*Aim of the task*: Pull every line containing the word "that" from the records.

Input data section start

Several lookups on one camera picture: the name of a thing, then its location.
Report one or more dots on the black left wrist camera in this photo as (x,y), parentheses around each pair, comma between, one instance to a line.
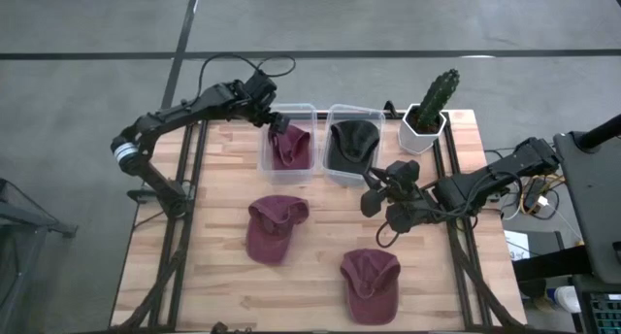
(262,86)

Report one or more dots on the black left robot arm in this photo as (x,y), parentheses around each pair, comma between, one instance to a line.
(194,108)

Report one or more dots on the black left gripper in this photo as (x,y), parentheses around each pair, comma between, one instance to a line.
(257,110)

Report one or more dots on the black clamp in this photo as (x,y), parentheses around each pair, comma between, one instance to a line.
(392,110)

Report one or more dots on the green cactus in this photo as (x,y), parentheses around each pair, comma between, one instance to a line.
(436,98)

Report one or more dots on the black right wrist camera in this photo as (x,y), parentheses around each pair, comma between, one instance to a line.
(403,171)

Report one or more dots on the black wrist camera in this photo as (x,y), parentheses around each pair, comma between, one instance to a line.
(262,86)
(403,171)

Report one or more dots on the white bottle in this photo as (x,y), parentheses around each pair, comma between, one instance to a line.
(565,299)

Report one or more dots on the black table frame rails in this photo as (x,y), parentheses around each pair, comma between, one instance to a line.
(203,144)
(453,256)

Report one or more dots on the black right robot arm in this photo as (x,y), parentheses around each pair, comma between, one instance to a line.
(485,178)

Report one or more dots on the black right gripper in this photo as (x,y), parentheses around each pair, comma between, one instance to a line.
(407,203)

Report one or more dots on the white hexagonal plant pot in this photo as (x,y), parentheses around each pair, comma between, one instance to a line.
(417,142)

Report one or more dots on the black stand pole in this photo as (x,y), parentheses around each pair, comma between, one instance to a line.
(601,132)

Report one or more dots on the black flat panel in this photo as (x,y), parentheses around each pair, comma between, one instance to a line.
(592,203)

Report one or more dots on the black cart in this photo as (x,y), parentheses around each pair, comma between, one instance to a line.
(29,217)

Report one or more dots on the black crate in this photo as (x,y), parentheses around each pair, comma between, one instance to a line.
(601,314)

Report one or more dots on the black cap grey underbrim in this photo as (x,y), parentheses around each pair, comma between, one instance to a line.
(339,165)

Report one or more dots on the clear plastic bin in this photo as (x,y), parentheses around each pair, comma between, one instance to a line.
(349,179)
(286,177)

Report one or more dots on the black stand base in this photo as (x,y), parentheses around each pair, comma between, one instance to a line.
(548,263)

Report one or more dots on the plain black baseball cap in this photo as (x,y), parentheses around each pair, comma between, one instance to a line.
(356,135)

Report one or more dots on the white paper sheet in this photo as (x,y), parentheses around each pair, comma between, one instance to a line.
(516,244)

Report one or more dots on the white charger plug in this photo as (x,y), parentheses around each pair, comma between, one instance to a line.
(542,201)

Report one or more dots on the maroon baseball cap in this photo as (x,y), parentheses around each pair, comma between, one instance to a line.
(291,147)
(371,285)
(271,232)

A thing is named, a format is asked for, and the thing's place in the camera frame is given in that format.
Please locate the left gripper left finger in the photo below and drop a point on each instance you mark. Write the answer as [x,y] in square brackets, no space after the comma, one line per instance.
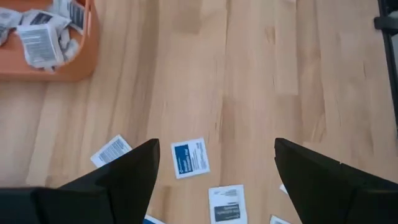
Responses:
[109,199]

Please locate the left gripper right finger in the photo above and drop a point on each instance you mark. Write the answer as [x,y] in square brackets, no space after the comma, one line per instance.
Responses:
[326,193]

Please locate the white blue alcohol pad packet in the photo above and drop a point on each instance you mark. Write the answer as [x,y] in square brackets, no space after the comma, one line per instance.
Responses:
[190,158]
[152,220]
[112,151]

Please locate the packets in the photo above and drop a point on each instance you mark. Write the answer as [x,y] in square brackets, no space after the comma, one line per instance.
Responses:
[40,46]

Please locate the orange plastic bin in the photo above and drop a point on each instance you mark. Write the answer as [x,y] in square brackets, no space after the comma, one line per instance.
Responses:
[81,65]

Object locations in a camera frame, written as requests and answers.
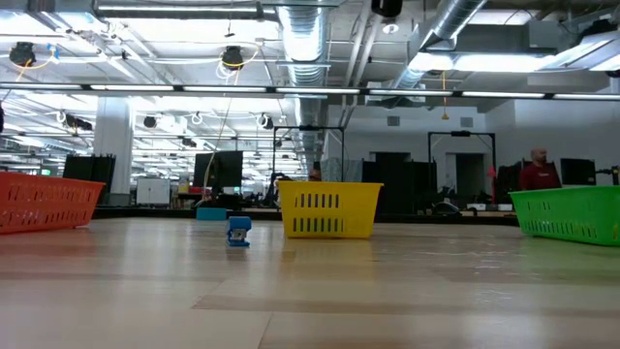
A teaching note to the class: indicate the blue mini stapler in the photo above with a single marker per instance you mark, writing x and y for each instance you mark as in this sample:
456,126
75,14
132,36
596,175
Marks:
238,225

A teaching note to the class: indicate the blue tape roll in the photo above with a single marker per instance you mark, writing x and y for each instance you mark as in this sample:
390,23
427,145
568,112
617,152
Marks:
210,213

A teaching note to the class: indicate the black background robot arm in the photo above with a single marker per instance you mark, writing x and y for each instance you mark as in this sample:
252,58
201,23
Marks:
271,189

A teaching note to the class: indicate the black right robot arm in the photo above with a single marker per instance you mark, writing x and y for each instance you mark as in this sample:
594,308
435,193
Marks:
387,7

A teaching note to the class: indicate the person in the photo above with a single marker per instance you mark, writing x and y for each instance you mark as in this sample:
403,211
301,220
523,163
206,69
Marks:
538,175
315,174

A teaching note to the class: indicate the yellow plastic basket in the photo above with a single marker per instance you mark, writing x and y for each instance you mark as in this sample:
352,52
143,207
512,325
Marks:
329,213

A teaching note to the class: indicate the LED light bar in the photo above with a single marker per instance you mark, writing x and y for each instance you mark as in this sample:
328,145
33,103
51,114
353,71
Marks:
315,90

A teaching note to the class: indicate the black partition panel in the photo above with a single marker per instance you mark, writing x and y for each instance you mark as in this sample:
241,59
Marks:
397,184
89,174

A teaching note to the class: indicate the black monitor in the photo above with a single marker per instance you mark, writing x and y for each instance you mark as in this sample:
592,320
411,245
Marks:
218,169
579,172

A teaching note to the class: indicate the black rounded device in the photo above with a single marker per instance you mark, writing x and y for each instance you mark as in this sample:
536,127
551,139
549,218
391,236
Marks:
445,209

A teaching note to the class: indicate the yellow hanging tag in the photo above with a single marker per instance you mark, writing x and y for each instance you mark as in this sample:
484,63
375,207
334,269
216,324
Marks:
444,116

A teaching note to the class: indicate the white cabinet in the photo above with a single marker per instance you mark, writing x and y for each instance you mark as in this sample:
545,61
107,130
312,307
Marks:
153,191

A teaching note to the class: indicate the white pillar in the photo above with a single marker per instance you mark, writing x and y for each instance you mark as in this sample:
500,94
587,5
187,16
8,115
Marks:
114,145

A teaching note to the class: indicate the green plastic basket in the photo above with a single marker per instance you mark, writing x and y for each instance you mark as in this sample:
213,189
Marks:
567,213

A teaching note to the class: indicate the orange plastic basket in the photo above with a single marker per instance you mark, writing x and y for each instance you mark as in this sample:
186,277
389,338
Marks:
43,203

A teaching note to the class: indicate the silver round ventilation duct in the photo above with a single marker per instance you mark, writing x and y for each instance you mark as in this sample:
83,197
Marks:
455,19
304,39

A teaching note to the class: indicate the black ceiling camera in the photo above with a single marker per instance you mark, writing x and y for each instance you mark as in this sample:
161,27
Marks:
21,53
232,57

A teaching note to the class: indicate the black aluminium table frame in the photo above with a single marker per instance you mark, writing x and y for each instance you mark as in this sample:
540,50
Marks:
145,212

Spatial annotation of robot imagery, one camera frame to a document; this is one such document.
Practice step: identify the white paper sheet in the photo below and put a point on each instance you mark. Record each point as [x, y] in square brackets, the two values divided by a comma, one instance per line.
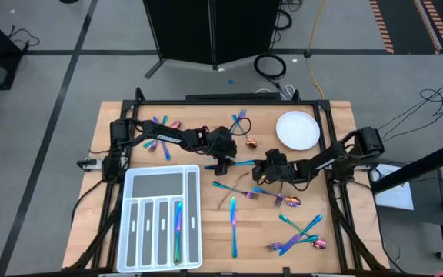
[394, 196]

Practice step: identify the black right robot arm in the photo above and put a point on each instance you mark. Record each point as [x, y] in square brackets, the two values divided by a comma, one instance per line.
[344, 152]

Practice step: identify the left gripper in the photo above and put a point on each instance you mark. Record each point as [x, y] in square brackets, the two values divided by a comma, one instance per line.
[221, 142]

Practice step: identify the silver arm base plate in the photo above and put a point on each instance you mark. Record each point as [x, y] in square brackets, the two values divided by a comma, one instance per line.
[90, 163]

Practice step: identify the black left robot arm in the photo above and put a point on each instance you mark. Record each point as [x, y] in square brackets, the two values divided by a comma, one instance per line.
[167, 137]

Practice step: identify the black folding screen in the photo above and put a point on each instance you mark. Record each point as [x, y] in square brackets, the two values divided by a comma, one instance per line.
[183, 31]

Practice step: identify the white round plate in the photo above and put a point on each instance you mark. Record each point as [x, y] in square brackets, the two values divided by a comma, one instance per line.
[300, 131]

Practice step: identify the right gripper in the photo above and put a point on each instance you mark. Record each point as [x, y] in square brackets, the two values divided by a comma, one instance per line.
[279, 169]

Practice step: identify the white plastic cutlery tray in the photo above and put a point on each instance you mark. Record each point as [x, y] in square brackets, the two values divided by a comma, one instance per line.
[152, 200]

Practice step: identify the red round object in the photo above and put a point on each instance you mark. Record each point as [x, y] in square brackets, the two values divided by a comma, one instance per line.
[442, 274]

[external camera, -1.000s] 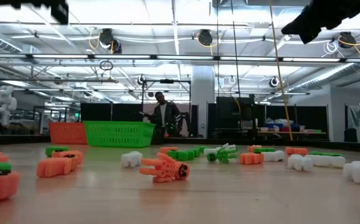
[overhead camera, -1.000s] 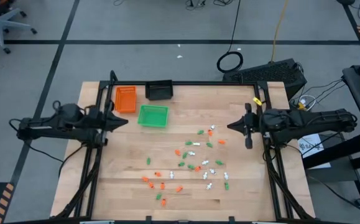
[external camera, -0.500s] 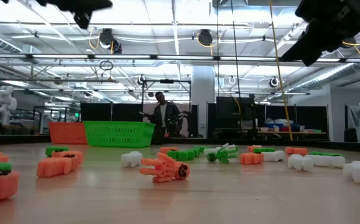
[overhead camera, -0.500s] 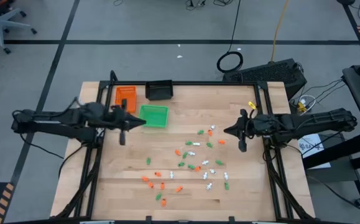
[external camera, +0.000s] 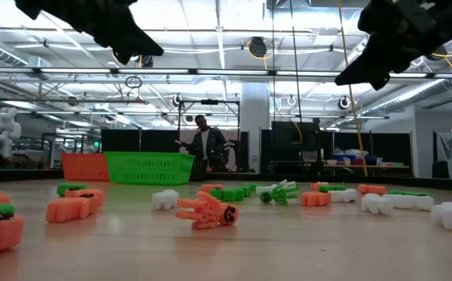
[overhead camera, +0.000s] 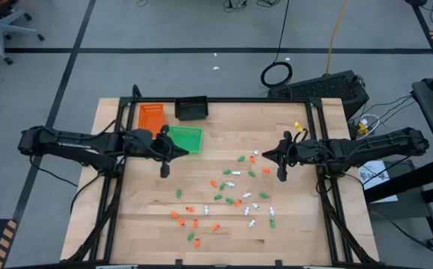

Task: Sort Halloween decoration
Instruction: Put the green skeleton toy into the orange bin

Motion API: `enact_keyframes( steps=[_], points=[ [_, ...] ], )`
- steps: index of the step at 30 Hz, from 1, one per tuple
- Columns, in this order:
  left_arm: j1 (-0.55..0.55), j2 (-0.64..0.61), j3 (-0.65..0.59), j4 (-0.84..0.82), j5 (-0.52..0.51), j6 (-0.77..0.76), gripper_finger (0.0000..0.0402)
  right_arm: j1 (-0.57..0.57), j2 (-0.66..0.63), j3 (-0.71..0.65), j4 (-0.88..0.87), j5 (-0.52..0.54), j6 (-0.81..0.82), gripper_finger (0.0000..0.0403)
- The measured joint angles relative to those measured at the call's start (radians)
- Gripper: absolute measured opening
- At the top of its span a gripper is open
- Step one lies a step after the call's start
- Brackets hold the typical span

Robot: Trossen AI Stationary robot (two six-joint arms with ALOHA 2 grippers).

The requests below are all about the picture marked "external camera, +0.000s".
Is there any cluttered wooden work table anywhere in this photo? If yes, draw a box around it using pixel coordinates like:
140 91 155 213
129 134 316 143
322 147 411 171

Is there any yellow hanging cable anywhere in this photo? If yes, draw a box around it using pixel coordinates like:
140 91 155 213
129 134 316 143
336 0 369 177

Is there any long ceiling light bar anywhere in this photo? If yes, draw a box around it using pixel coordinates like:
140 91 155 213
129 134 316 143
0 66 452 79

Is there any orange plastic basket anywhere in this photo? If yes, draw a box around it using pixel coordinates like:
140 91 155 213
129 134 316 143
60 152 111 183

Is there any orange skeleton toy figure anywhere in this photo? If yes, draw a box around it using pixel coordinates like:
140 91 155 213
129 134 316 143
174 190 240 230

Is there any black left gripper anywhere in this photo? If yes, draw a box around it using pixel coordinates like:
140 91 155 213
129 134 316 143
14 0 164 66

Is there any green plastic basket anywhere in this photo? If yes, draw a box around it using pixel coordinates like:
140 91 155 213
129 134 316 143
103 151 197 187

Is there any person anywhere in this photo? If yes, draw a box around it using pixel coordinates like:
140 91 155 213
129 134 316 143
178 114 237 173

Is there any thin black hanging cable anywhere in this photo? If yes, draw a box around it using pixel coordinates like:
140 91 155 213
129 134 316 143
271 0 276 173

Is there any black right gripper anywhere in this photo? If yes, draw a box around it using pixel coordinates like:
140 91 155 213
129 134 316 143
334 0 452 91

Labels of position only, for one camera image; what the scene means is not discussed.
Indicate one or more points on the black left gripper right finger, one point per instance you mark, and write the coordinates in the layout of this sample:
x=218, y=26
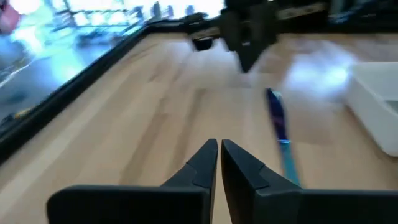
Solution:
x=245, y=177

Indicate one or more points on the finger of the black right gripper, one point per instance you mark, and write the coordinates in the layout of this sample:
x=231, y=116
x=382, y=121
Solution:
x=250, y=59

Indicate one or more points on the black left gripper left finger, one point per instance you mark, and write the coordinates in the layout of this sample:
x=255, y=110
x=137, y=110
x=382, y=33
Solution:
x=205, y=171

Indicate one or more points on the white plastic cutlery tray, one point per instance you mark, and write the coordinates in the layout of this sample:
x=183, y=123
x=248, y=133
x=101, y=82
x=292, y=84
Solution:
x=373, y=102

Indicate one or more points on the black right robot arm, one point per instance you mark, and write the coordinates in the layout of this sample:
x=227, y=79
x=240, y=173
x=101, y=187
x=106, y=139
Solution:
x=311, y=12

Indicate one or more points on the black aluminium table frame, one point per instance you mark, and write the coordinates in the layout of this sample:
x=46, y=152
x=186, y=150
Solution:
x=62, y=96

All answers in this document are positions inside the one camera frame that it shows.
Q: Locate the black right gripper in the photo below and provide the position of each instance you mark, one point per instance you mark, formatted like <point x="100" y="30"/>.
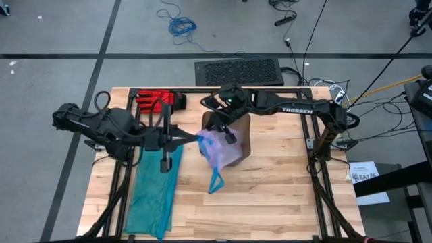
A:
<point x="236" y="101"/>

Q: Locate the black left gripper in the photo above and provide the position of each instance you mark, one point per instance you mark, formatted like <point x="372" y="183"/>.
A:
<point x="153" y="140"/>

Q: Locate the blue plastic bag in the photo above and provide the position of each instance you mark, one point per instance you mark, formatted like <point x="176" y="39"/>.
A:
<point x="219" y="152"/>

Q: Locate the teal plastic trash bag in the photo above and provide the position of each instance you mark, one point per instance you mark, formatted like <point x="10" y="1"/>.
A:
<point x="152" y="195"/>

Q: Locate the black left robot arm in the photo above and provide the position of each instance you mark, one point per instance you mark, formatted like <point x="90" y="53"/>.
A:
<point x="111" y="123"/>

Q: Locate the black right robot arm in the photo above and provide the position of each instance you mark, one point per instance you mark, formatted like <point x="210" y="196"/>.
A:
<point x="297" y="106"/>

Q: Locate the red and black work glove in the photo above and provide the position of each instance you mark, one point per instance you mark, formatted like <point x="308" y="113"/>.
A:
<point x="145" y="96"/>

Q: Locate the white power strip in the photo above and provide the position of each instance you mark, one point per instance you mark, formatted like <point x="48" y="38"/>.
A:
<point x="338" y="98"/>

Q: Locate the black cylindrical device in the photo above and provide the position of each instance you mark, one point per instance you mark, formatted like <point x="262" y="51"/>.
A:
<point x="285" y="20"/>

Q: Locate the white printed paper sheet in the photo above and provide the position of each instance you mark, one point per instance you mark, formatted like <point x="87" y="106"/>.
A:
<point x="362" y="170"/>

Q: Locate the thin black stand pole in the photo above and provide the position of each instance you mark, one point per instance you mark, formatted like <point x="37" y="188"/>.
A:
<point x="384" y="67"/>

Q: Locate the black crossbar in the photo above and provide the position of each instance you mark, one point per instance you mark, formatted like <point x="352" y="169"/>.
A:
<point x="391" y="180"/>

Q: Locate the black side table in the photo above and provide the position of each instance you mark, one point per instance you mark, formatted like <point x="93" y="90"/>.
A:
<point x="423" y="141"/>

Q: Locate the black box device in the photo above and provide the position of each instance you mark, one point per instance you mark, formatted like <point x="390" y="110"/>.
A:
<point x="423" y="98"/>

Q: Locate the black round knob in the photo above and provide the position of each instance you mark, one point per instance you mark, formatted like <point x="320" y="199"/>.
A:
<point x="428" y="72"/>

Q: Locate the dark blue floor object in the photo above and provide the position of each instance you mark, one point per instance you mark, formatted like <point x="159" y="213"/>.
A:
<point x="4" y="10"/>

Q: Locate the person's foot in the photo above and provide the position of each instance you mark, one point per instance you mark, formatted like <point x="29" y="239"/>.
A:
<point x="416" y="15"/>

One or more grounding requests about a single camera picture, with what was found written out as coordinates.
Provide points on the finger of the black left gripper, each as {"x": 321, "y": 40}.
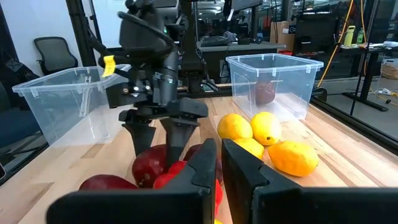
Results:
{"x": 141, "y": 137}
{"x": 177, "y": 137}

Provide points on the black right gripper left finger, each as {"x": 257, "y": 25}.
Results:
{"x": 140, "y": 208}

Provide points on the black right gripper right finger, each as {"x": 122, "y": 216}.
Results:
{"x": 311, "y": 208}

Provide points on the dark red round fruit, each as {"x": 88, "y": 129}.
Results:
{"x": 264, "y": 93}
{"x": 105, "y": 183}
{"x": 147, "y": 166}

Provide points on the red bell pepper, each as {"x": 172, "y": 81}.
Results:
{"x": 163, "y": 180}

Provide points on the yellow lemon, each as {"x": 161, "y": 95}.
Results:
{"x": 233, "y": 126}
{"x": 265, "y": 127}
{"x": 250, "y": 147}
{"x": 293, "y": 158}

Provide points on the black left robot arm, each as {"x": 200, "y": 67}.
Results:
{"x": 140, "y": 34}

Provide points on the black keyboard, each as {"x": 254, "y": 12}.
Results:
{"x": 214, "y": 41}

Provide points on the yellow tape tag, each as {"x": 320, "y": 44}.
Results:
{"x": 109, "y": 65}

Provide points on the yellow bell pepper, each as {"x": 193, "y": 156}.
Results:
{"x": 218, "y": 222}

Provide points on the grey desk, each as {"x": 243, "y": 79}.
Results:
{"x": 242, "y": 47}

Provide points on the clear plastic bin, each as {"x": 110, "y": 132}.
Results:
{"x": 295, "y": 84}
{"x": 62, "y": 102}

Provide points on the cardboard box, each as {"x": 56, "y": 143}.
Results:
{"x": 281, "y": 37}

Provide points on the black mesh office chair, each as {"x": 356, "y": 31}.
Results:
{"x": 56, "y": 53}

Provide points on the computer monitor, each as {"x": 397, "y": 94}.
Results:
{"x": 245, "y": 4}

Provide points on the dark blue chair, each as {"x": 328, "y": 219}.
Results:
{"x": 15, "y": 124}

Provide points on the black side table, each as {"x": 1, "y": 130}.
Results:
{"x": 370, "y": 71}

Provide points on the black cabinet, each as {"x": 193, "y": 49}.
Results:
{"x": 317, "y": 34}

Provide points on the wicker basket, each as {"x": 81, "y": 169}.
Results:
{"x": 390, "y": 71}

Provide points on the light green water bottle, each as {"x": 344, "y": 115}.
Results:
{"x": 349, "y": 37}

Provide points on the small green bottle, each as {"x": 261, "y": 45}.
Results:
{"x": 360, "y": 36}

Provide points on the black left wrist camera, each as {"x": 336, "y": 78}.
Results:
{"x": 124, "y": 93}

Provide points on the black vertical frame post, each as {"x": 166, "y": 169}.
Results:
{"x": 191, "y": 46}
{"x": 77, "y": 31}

Input data section end

*Output*:
A thing is named, a format is asked for, and the thing's place in the camera frame is given in that format.
All answers in this document are positions inside the one camera frame that it shows.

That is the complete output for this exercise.